The Witch of Agnesi by Robert Spiller

The Witch of Agnesi by Robert Spiller

Author:Robert Spiller
Language: eng
Format: mobi, epub
Tags: Detective, Mathematics teachers, Mystery & Detective - Women Sleuths, Murder, Colorado, Mystery & Detective, Juvenile Fiction, Fiction - Mystery, Mysteries & Detective Stories, General, & Detective Stories, Women Sleuths, Mysteries (Young Adult), Mysteries, Fiction, Espionage, Children: Young Adult (Gr. 10-12)
ISBN: 9781932815726
Publisher: MEDALLION PR (2006年8月1日)
Published: 2006-09-17T02:02:47.275000+00:00


“I’M REMINDED OF WHAT BROWNING HAD TO SAY about one unfortunate Scottish mousey.” Armen ground to a halt in the Sheridan’s driveway and turned off the ignition. He offered Bonnie a sympathetic half-smile.

“The best laid plans of mice and math teachers.” She stared down a long empty driveway of pink peagravel extending to an equally empty graveled rear courtyard. Past the courtyard, framed in the green embrace of a stand of massive cottonwoods, stood a traditionally painted red and white barn. Not a hint of a vehicle was in evidence, not even a bicycle. No light came from the white-paneled two-story farm house.

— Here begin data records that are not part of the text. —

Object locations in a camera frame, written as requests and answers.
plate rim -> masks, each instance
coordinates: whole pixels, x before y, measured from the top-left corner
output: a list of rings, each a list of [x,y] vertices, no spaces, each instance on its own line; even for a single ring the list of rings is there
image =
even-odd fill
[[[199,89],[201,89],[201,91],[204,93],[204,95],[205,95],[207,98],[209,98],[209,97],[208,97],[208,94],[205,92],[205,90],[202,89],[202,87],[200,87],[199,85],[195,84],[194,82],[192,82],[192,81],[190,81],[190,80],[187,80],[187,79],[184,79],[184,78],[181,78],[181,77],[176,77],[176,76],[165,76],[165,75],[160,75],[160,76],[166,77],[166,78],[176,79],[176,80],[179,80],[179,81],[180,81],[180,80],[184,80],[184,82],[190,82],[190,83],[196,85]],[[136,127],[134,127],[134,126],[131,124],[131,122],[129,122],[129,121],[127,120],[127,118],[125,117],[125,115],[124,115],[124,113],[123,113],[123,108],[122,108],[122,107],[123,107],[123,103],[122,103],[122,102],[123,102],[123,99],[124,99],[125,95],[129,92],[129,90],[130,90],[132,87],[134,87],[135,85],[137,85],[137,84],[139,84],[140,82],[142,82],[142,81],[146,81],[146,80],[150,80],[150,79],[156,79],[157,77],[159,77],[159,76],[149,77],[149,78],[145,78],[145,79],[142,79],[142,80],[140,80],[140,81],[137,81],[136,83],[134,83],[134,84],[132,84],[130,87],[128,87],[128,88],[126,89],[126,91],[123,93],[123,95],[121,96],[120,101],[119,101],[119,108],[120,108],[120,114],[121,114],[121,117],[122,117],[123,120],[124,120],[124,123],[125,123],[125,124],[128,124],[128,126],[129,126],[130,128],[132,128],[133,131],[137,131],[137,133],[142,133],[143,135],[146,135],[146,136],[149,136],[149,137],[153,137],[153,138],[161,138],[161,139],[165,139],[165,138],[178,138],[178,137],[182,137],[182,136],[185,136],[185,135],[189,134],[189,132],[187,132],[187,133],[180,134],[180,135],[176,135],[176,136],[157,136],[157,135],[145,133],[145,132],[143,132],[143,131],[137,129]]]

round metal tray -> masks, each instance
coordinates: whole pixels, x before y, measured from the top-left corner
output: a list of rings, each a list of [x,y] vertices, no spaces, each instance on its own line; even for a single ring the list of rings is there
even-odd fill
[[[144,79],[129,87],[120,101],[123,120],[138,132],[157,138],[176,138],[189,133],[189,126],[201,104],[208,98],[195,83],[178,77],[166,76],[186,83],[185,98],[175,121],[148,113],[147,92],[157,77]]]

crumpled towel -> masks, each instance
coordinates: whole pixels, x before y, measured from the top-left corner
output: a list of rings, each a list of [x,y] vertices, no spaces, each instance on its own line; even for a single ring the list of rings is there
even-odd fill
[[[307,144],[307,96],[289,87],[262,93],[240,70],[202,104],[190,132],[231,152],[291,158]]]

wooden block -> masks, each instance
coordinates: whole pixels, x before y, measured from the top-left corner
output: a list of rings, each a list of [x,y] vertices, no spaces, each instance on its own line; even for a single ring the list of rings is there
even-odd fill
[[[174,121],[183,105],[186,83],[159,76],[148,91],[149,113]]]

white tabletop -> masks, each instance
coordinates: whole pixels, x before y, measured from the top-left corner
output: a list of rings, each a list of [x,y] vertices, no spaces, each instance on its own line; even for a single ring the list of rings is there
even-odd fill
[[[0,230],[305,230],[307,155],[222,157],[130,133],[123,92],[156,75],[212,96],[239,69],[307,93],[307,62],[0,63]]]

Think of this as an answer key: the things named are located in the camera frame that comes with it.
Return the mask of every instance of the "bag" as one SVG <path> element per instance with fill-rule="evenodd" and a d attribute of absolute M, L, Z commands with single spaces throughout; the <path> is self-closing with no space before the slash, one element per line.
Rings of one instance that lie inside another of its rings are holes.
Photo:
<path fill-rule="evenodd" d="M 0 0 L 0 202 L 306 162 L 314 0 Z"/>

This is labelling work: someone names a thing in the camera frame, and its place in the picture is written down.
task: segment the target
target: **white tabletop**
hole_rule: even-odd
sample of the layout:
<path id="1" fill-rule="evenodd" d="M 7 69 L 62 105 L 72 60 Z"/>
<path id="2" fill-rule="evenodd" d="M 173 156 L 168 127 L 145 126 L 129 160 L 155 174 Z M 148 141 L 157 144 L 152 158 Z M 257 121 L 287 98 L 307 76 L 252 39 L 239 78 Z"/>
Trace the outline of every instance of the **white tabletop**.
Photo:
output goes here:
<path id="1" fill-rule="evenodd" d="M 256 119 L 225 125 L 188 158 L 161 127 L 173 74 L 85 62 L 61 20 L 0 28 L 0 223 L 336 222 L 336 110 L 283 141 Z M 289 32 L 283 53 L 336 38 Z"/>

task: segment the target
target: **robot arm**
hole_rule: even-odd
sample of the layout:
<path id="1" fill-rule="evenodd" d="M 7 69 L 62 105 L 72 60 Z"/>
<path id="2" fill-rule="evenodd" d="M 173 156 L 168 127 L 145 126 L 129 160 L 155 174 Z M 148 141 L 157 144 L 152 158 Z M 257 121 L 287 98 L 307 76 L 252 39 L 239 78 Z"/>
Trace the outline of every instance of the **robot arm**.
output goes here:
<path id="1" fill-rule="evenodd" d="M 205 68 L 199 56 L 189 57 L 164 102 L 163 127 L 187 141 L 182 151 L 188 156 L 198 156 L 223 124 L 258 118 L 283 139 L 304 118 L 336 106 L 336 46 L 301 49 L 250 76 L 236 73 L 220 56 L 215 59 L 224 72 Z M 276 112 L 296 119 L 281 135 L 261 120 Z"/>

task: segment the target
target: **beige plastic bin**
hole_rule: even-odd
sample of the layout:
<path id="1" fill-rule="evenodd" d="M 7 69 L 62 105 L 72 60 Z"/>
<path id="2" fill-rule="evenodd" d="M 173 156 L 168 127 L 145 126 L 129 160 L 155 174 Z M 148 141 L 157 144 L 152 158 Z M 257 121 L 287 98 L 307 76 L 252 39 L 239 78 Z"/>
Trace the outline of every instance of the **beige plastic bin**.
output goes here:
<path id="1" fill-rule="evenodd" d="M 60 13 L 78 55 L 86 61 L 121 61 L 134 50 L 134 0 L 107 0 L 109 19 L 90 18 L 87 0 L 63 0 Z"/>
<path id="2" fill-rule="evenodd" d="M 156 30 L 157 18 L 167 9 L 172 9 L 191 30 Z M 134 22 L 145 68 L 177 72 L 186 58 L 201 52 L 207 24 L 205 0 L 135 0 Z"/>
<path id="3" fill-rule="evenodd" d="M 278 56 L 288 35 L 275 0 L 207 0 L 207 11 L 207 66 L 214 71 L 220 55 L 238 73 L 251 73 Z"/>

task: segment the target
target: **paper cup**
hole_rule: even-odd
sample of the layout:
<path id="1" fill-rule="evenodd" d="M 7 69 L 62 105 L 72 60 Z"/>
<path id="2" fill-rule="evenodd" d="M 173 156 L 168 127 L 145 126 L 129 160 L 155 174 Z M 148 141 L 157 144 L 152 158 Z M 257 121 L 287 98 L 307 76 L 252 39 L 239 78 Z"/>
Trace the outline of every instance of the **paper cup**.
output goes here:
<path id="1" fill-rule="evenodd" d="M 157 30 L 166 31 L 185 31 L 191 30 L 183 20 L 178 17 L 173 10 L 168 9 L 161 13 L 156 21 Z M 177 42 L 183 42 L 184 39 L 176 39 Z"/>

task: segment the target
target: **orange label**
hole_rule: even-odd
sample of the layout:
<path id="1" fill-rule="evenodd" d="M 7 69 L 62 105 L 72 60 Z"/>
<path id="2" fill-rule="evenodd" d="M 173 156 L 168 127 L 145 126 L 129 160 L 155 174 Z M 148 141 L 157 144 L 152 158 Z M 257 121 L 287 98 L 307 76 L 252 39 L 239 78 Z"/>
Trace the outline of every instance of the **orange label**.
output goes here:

Try as she might, Bonnie heard no sound coming from within. “Maybe the Sheridans are just sleeping?”

“It’s possible.” Armen found a way to say the short sentence and have it mean just the opposite. “There’s only one way to find out.”

“Right.” This might even be better. No telling what they might find even with a quick look around.

“Would you give the front door a knock?”

By the time she’d exited and snatched up her crutches, Armen was already at the white screen door rapping away. There seemed no point in joining him if no one was home. She left him to his task and hobbled up the driveway toward the rear of the house.

The centerpiece of the courtyard was a white wishing well surrounded by an apron of yellow petunias. Small hillocks of pansies, snapdragons, and petunias defined the two borders of the yard not already defined by the house and barn. Someone had put in a lot of work planting and weeding these small berms. Bonnie was reminded of the fact that the Sheridans were a retired couple.

When I retire, I’ll have gardens like these. She’d told herself this lie before when confronted by other enviable gardens. It was a lie that felt better every time she told it.

A triple switchback of wooden ramps led from the rear screen door to the ground. At the base of the ramp, grooves had been worn into the hard-packed earth and gravel where a pair of thin wheelchair tires had attacked the ramp over the years—a wheelchair belonging to Molly, Edmund Sheridan’s sister.

Bonnie headed for the barn. If Peyton had stayed with Edmund, that would be the perfect place to hide. With effort and prerequisite cursing, she slid open the heavy wooden door. Although the barn hosted six horse stalls—three to each side of a wide dirt aisle—the absence of the musky smell of horse told a tale of long disuse as a paddock. No tack hung on the walls.

The Sheridans probably got rid of their horses after Molly’s accident.

Before she’d taken half a dozen steps, Armen joined her. “No one home, which is just as well for a pair of amateur burglars.”

“I have no intention of burgling. I just want to look around.”

“Uh huh. If I’d had known you were into breaking and entering, I’d have asked you out for coffee long ago.” He pointed with his chin to the far stall on the right.